Right common carotid artery ligation, followed by hypoxia for 3 hours successfully resulted in frontal cortex damage. Early (24 hours post damage) WJ-MSC administration was more effective. However, the route of cell delivery had no influence on the behavioural outcome. The opposite was the case – astrogliosis was lower after intra-venous application of WJ-MSC. 21% of transplanted WJ-MSC differentiated into neuronal cells. GM1 has previously been shown to have therapeutic effects on ischemic stroke or trauma. The application of GM1 even boosted the beneficial impact of WJ-MSC.

• 29.

  a) F b) F c) F d) F e) T

Freezing of WJ-MSC resulted in changes of proteomic quality and quantity. After large scale expansion, AF-MSC lost their differentiation potential entirely. WJ-MSC isolated from umbilical cords of pre-eclamptic women displayed significantly more oligodendroglial and neuronal markers than the cells from gestational age matched controls, suggesting that pre-eclampsia might enhance the neuroglial differentiation potential of WJ-MSC. Unfortunately, it has been recently suggested that AF might not be the ideal stem cell source, as the cells in the AF are very heterogeneous.
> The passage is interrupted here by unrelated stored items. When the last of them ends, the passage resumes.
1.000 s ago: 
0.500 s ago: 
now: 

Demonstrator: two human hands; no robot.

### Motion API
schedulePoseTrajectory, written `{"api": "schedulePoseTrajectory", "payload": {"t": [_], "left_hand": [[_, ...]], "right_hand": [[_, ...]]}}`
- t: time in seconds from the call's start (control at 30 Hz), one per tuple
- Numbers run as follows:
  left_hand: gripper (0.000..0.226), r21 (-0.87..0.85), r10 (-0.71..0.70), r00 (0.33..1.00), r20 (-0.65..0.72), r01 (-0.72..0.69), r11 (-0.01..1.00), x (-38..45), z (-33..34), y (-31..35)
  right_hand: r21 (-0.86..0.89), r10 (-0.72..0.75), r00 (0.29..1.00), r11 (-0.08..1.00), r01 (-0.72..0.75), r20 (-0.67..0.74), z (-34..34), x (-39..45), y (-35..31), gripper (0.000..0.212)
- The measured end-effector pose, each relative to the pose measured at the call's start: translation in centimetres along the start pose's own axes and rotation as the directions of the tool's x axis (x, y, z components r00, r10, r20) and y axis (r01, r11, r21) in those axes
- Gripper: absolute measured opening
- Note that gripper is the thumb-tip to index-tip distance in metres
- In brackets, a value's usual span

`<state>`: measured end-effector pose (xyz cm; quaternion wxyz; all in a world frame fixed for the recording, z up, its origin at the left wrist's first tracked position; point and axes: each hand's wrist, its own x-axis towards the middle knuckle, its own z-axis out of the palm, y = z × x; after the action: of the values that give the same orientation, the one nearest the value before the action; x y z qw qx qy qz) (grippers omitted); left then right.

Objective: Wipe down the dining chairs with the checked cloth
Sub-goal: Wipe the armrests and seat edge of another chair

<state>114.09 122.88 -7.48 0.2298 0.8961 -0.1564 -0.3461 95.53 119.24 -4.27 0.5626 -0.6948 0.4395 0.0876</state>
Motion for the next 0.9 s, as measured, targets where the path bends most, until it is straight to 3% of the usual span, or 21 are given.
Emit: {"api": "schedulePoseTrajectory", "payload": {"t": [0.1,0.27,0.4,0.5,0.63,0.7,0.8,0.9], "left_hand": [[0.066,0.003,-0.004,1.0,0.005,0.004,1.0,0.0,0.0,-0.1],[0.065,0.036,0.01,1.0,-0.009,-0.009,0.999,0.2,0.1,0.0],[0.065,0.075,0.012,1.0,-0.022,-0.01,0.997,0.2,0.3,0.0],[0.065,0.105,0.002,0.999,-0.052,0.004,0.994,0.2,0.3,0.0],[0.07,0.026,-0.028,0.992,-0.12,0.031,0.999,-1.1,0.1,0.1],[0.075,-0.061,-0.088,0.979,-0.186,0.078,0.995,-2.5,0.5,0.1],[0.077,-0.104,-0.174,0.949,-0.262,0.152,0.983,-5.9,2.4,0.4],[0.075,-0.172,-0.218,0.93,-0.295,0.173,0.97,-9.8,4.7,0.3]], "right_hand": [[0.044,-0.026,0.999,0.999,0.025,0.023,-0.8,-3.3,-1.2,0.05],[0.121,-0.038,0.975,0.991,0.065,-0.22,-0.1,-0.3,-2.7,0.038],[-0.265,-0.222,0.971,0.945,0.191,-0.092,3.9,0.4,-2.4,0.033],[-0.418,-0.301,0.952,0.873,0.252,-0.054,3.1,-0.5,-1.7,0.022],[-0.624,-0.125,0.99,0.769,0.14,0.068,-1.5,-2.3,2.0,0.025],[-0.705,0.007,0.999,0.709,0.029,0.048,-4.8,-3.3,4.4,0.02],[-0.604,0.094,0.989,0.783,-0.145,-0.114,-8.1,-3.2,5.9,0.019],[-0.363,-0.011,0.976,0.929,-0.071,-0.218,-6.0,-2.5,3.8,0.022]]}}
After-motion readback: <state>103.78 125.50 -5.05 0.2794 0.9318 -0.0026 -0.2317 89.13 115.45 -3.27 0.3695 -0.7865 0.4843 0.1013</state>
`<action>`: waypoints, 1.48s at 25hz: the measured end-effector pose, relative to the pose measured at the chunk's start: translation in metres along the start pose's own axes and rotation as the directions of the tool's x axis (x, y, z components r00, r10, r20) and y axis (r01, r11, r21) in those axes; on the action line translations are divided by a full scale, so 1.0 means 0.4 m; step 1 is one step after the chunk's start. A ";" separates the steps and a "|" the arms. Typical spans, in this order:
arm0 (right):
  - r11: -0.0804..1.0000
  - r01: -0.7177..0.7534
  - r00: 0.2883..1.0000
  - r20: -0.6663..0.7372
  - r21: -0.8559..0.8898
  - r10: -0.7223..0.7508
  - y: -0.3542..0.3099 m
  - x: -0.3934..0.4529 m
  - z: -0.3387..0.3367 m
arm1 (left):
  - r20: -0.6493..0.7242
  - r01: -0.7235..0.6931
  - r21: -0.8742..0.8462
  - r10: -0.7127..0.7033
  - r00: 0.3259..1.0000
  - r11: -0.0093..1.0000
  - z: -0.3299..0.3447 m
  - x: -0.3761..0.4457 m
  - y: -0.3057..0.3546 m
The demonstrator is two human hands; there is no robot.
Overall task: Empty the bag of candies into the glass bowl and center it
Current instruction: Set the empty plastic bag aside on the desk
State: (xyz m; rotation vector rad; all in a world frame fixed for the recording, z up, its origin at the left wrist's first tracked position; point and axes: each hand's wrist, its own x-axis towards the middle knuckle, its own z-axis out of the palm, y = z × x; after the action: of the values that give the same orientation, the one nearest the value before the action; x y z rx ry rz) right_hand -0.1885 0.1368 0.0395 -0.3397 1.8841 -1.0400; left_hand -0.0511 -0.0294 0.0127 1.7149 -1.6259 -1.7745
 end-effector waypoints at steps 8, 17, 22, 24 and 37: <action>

Chitosan scaffolds for WJ-MSC, further complemented with BDNF, have been designed. The scaffolds steadily released BDNF and induced neural stem cells to differentiate into neurons.

• 30.

  a) T b) T c) T d) T e) F

MSC are fibroblastic stromal cells, and this type of cell always adhere to plastic during normal conditions in vitro. There is no specific marker for MSC, and consequently a panel of selected known markers should simultaneously be expressed on the surface of the cells. MSC are non-hematopoietic and endothelial cells and should not express any markers associated to these lineages as well as no co-stimulatory molecules. MSC are multipotent stem cells and should minimally be able to differentiate into the mesodermal lineages bone, cartilage and fat. The ability to differentiate in other cell lines is the definition of pluripotent cells and while possible under certain conditions it is not a pre-requisite.